Subsequent very last week’s PS3 LV2 Kernel Peek / Poke Patched information, today flukes1 has launched his LV1 and LV2 Peek and Poke Equipment for PlayStation 3 builders.
To quote: As you may possibly know if you’ve been subsequent my progress, final week I took a brief break from Wi-Fi Sync to appear at the PS3 and how it operates behind the scenes. The PS3 homebrew scene is at the moment at a position exactly where you can install userland deals, these kinds of as FTPDs and SNES emulators, but you nevertheless don’t have any access to the hypervisor or GameOS kernel. It’s nonetheless quite a lot a closed method.
As an iPhone developer with an app on Cydia, I can see excellent possible inside of the PS3. It’s crying out for a decent package manager, but you require OS-stage entry to do that proficiently. Unlocking the PS3 in this way has other positive aspects as well; the technique can effectively be modified in any way you wish.
So these days I’m releasing 3 instruments which open the PS3’s hypervisor (lv1) and GameOS (lv2) to complete go through/create accessibility from packaged userland purposes. These instruments can be applied to create and test lv1/lv2 patches in RAM, which negates the danger of bricking your PS3 by flashing it with an incorrectly patched lv1 or lv2 binary.
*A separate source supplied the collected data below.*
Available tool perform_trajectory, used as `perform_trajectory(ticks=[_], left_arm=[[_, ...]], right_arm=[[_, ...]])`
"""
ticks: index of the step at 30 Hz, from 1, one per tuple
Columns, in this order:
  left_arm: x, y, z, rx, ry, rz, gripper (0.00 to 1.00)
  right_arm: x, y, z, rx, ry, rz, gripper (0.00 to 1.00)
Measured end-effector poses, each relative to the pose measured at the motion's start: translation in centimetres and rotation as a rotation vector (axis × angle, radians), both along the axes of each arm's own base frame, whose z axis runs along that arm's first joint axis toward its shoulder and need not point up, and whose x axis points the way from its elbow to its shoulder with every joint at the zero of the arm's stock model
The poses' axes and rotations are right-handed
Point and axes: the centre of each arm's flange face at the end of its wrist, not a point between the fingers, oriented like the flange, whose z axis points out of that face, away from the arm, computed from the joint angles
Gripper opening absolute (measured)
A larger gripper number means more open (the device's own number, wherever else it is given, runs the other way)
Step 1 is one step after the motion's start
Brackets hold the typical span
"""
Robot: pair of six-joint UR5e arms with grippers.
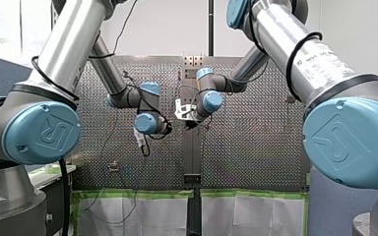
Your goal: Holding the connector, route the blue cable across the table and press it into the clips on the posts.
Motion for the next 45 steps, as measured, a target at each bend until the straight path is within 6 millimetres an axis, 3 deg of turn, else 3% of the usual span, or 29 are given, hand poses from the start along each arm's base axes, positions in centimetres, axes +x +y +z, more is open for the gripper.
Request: perform_trajectory(ticks=[7,18,25,26,27,28,29,30,32,33,35,45], left_arm=[[2.2,0.3,-1.0,0.022,0.036,0.041,1.0],[5.6,-0.1,1.4,0.022,-0.01,0.059,1.0],[6.8,-0.3,-0.2,0.036,0.015,0.047,1.0],[6.9,-0.2,-0.4,0.04,0.02,0.052,0.9],[6.9,-0.2,-0.5,0.043,0.022,0.056,0.9],[7.0,-0.1,-0.6,0.047,0.022,0.062,0.8],[7.0,-0.1,-0.6,0.054,0.021,0.069,0.59],[7.1,0.0,-0.6,0.06,0.02,0.075,0.59],[7.1,-0.1,-0.5,0.077,0.015,0.089,0.3],[7.1,-0.1,-0.4,0.084,0.012,0.094,0.3],[7.0,-0.3,-0.2,0.101,0.006,0.105,0.01],[6.6,-0.4,0.1,0.144,0.012,0.13,0.01]], right_arm=[[-0.1,-0.1,0.0,0.003,0.002,0.001,0.0],[-0.2,-0.2,0.0,0.005,0.002,0.0,0.0],[-0.2,-0.2,0.0,0.004,0.001,0.001,0.0],[-0.2,-0.1,0.0,0.005,0.002,0.001,0.0],[-0.2,-0.1,0.0,0.005,0.002,0.001,0.0],[-0.2,-0.1,0.0,0.005,0.002,0.001,0.0],[-0.2,-0.2,0.0,0.005,0.002,0.001,0.0],[-0.2,-0.2,0.0,0.005,0.003,0.001,0.0],[-0.2,-0.2,0.1,0.005,0.003,0.001,0.0],[-0.2,-0.2,0.1,0.005,0.003,0.001,0.0],[-0.3,-0.2,0.0,0.005,0.002,0.001,0.0],[-0.2,-0.3,0.7,-0.001,0.004,0.002,0.0]])
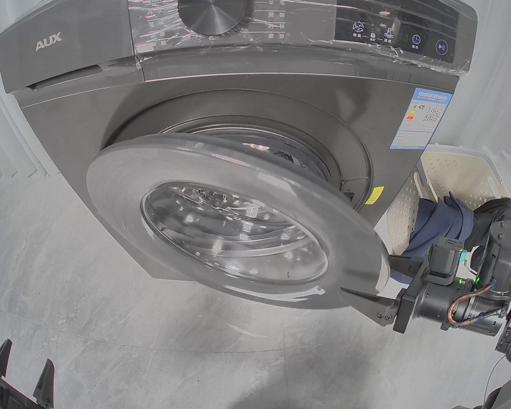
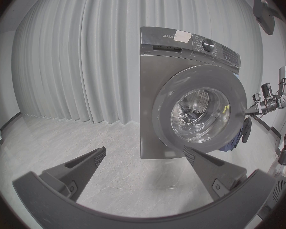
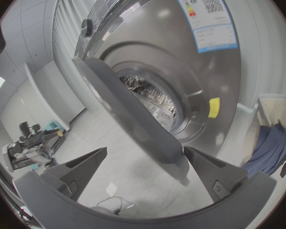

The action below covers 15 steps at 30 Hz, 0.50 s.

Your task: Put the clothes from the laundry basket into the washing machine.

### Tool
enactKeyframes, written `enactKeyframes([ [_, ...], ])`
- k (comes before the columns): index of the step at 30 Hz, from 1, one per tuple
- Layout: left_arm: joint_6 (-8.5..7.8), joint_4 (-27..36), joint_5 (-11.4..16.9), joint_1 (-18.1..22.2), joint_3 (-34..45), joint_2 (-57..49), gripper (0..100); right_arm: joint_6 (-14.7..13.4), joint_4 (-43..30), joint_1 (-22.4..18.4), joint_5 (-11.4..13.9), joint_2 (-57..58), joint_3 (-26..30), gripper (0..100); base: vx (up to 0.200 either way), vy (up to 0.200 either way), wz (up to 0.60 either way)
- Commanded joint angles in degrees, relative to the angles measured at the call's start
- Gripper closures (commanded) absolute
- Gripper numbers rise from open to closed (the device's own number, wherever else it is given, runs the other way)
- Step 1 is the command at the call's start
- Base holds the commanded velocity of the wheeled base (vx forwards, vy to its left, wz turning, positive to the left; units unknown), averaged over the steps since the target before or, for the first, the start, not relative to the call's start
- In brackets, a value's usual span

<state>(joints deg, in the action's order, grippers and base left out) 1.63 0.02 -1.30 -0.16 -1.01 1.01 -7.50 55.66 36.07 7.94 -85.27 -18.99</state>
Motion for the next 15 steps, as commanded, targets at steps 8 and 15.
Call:
enactKeyframes([
  [8, 0.04, 0.06, 0.07, -0.02, 0.92, -0.84, 0, 0.03, 0.41, -2.23, -0.73, -3.23, -5.09, 0, -0.05, 0.0, 0.0],
  [15, -0.05, -0.02, 0.07, -0.02, 0.92, -0.84, 0, 0.03, 1.03, 1.02, -0.64, -2.09, -1.49, 0, -0.114, 0.0, 0.0],
])
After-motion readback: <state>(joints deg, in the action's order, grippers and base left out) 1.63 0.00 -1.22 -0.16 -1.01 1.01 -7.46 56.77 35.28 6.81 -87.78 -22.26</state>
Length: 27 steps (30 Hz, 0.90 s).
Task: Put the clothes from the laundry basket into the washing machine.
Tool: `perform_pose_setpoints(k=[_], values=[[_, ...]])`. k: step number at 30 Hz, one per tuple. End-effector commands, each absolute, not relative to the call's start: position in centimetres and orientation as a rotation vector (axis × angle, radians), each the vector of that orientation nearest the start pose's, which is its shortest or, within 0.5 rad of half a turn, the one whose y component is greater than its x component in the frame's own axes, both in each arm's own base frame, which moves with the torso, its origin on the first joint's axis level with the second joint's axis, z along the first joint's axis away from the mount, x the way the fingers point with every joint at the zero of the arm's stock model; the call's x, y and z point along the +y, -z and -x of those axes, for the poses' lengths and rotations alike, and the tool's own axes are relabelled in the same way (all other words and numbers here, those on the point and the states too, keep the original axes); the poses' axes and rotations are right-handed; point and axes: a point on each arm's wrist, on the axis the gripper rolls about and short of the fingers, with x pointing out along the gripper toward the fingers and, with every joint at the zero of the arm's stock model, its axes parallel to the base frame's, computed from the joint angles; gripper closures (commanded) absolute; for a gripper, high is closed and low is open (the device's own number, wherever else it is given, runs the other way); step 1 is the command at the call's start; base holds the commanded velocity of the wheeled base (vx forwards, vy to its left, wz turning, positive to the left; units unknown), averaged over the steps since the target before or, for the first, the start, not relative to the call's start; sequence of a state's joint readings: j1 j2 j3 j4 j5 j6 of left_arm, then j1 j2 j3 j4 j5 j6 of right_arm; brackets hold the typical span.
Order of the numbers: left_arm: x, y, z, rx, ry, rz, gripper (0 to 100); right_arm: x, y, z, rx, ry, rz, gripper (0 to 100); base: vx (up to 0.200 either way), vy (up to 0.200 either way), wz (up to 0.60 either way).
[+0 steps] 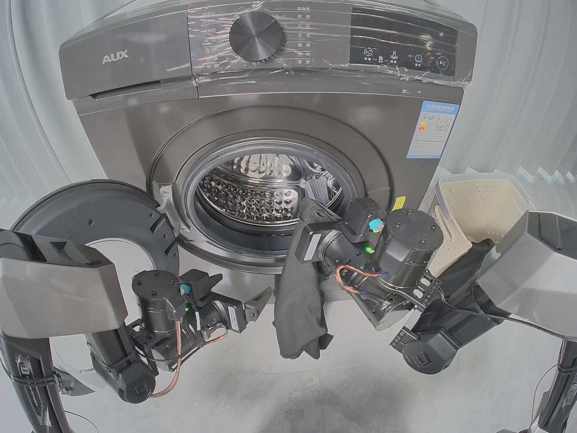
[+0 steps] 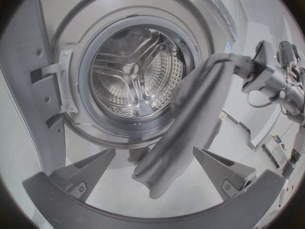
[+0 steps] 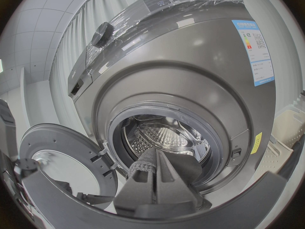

You can also use the resources to produce a patched lv1 or lv2 binary, if you desire, despite the fact that I suggest completely testing your patches in-memory 1st.
I will make a few points clear ahead of continuing: I do not condone piracy and these resources DO NOT allow copied video games to run on the PS3. Again: these tools will not permit backup managers to all of a sudden start off working on firmware 3.55. The equipment are packaged in source code type and do not incorporate any Sony code or other Sony property this kind of as encryption keys. If you’re not a developer, these equipment will be useless to you, so please do not test to use them. They are made readily available with no implied guarantee of fitness for a certain objective.
3 equipment are getting created accessible right now:
* resign_self.py. This enables you to immediately substitute any section within a self and re-signal the self so the signature and hashes are all legitimate again. Similar to makeself, but it is much more suited in the direction of patching lv1 and lv2 (and has been tested for this objective).
* insert_lv1_lv2.py. This is just a usefulness script I made to get a modified, re-signed lv1.self and lv2_kernel.self, and immediately produce a PUP which is identical to an authentic PUP except for these two files.
* lv1dumper. This is an software which runs on the PS3 that you can compile and bundle utilizing PSL1GHT and geohot’s instruments. Immediately after working it, lv1 will be mapped at 0x8000000014000000 with go through/create accessibility, and you will be in a position to poke lv2 without having the method shutting down. It disables the new lv2 memory hashing attribute Sony added to 3.55 (almost certainly to cease long term USB jailbreaks).
lv1dumper demands that some patches to lv1 and lv2 are previously in location. I’ll explain how to add these patches. They have been tested but I are not able to ensure that they won’t brick your PS3. Do not do this except you’re cozy with that.
First of all, you want to extract the decrypted code segments from lv1.self and lv2_kernel.self (just use unself and duplicate them right out of the ELF), and make the subsequent adjustments to to them, assuming you’re utilizing 3.55:
Update: the code section is not the total ELF file, it’s inside the ELF file. Use readelf to locate out the place it is. You require to duplicate it out of the ELF into a separate file.
* lv1_undocumented_operate_114 in lv1 need to be patched so that it can be employed to map any location of genuine memory. graf_chokolo discovered this trick months in the past, but it nevertheless applies right here. Patch the byte at D5A47 from 00 to 01 (2D5A47 if you’re searching for it in IDA) in segment #one.
* You then want to add peek and poke to lv2. Patch 1933C to E8 63 00 00 60 00 00 00 and 19348 to F8 83 00 00 60 00 00 00 in segment #.
You can then use resign_self.py to re-insert your patched code segment again into the self. You’ll first of all need to have to adjust a handful of bytes in some useless strings since of the way zlib deflate operates; the script will tell you what to do. I observed that shifting strings was the best way to do this, it just will take a bit of trial and error.
Lastly, use insert_lv1_lv2.py to produce your modified PUP. You’ll will need to update to the PUP, then set up geohot’s jailbreak PUP more than the best of it. If you’ve done anything correct, lv1dumper need to just exit soon after you run it and you’ll have r/w entry to lv1 and lv2 (peek and poke). The lv1_peek, lv1_poke, lv2_peek and lv2_poke capabilities in lv1dumper display how to use that entry.
I’m hoping that some intriguing and innovative things can arrive out of this, and maybe we can start to see ‘unofficial’ apps savoring the identical achievement on the PS3 that they do on the iPhone.